Start of SUPPLIED DATA

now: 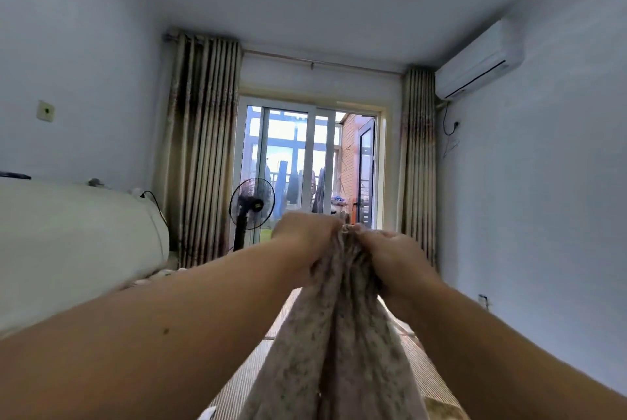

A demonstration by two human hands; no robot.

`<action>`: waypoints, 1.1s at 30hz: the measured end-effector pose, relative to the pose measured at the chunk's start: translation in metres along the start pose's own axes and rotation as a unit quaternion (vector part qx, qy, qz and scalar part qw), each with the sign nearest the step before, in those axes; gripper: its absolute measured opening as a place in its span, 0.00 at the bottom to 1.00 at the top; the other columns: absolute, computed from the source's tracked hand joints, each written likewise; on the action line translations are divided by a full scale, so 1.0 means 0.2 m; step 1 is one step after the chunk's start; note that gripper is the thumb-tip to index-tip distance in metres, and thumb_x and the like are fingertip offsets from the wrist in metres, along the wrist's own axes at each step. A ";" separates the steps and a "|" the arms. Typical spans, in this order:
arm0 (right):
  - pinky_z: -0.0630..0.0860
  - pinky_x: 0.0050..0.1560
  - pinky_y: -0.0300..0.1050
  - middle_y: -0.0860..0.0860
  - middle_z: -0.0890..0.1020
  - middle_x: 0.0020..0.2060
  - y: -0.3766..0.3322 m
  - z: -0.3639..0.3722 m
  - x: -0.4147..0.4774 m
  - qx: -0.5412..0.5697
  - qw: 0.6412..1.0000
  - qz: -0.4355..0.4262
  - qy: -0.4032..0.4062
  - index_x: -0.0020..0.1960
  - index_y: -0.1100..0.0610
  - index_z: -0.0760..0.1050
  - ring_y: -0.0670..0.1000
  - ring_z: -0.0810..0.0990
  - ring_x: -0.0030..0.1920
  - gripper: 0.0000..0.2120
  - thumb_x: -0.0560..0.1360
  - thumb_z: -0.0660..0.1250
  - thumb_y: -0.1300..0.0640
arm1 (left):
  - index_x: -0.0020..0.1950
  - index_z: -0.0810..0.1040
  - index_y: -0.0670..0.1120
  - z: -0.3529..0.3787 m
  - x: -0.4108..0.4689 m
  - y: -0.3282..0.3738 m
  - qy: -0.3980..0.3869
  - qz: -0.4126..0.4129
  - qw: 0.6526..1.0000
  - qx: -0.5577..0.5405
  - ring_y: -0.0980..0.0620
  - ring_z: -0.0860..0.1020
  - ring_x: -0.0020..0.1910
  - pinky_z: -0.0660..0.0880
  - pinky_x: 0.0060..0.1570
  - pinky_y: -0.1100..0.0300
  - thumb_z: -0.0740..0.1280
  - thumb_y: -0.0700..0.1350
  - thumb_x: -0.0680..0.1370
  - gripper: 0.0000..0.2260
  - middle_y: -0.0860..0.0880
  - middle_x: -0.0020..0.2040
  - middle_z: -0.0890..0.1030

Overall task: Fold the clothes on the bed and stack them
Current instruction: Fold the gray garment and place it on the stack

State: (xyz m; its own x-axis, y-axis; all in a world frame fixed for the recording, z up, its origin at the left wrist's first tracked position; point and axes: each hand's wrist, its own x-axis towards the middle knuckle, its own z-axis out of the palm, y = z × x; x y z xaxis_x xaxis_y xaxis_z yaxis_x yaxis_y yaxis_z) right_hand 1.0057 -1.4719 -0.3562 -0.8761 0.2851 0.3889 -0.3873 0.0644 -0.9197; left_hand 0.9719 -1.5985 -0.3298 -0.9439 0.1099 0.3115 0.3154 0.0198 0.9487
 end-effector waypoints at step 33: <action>0.80 0.51 0.54 0.58 0.81 0.47 0.29 -0.30 0.46 -0.304 0.952 -0.028 0.032 0.55 0.58 0.80 0.59 0.79 0.50 0.13 0.76 0.60 0.66 | 0.57 0.75 0.42 0.12 0.44 -0.45 0.008 0.132 0.849 0.512 0.45 0.76 0.48 0.69 0.41 0.56 0.57 0.38 0.80 0.10 0.42 0.53 0.78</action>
State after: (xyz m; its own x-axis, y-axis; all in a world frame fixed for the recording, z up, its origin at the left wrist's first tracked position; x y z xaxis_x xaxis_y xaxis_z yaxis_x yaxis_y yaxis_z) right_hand 0.9200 -1.3838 -0.3766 -0.8322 0.3212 0.4520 -0.1785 0.6166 -0.7668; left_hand 0.8636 -1.5668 -0.3896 -0.8252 0.2327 0.5147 0.4292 0.8507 0.3035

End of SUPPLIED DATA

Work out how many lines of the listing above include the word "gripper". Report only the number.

3